From a community standpoint, it is necessary to process the ramifications of this proposal and come to a general understanding and agreement on the accepted approach should the need arise in the future.
- The Maker Foundation development team presented a mechanism for fixing critical protocol vulnerabilities in a system with a GSM delay greater than 0.
- The Dark Fix mechanism provides a way to pre-authorize the patch without exposing the bytecode, which would point attackers to the critical vulnerability.
- This mechanism requires one or more trusted parties vouching for the patch that would be voted in by the MKR community.
- With this principle laid out, the Maker Foundation development team believes that there are no further arguments to prolong the GSM delay activation.
- Review of the template code for dark fix spells by the security community.
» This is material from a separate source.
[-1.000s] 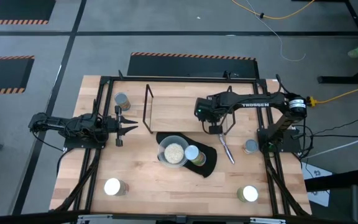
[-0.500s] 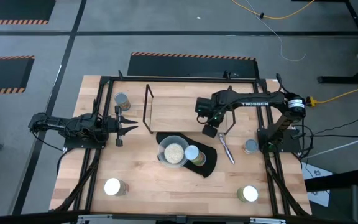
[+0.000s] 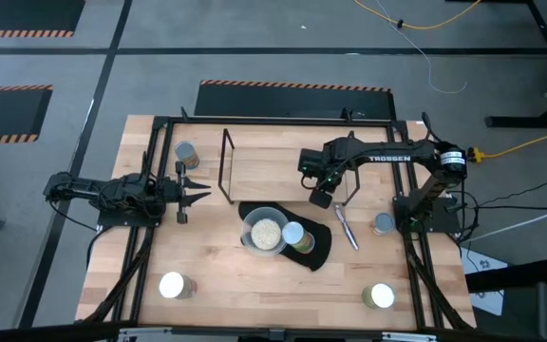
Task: Pick and place cans onto a shelf
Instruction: Put the canned diced tomatoes on the shelf, then put the canned tomatoes on the shelf
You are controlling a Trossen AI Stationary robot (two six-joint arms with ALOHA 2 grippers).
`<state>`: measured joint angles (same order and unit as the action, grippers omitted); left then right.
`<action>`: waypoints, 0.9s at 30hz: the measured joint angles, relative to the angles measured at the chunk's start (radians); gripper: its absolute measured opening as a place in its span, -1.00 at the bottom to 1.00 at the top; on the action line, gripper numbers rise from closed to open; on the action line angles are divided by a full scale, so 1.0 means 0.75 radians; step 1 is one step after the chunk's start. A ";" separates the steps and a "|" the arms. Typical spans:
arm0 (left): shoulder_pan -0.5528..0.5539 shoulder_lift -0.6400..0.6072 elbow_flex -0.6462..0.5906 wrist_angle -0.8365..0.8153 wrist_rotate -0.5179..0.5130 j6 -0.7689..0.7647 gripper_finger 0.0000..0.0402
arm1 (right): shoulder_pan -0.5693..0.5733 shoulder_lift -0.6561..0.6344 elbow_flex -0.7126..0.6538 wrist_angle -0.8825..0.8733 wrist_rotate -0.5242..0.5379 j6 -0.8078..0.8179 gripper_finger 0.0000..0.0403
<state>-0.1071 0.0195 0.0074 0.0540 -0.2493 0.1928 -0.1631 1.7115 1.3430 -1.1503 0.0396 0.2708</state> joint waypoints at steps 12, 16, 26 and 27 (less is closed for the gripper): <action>0.000 0.000 0.000 0.000 0.000 0.001 -0.66 | 0.000 -0.001 0.001 0.013 0.004 -0.023 -0.24; 0.000 0.000 0.000 0.000 0.000 0.001 -0.66 | 0.000 -0.003 0.001 0.012 0.004 -0.030 -0.15; 0.000 0.000 0.000 0.019 0.006 0.003 -0.66 | 0.029 -0.241 0.002 0.012 0.005 -0.059 -0.14; 0.000 0.000 0.000 0.034 0.006 0.013 -0.66 | 0.034 -0.276 0.002 0.012 0.010 -0.059 -0.14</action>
- Further discussion is required by the community regarding the proposed dark fix mechanism to fix critical vulnerabilities with a GSM delay greater than 0 in place.
- In parallel, continue with the second GSM activation executive vote. Currently, the community has been asked to signal their support for a second executive vote in this thread.
- On Thursday, February 20th, the Maker Foundation development team will attend the Scientific Governance and Risk call for questions and comments about this proposed solution.
- Scientific Governance and Risk - Thursday, February 13, 2020
- Dark Fix Presentation
Github Repository: https://github.com/makerdao/dss-darkfix
- This repository contains the source code for a spell to conceal bug fix source and bytecode during pause delay. A spell is an un-owned object that performs one action or series of atomic actions (multiple transactions) one time only. This can be thought of as a one-off DSProxy with no owner.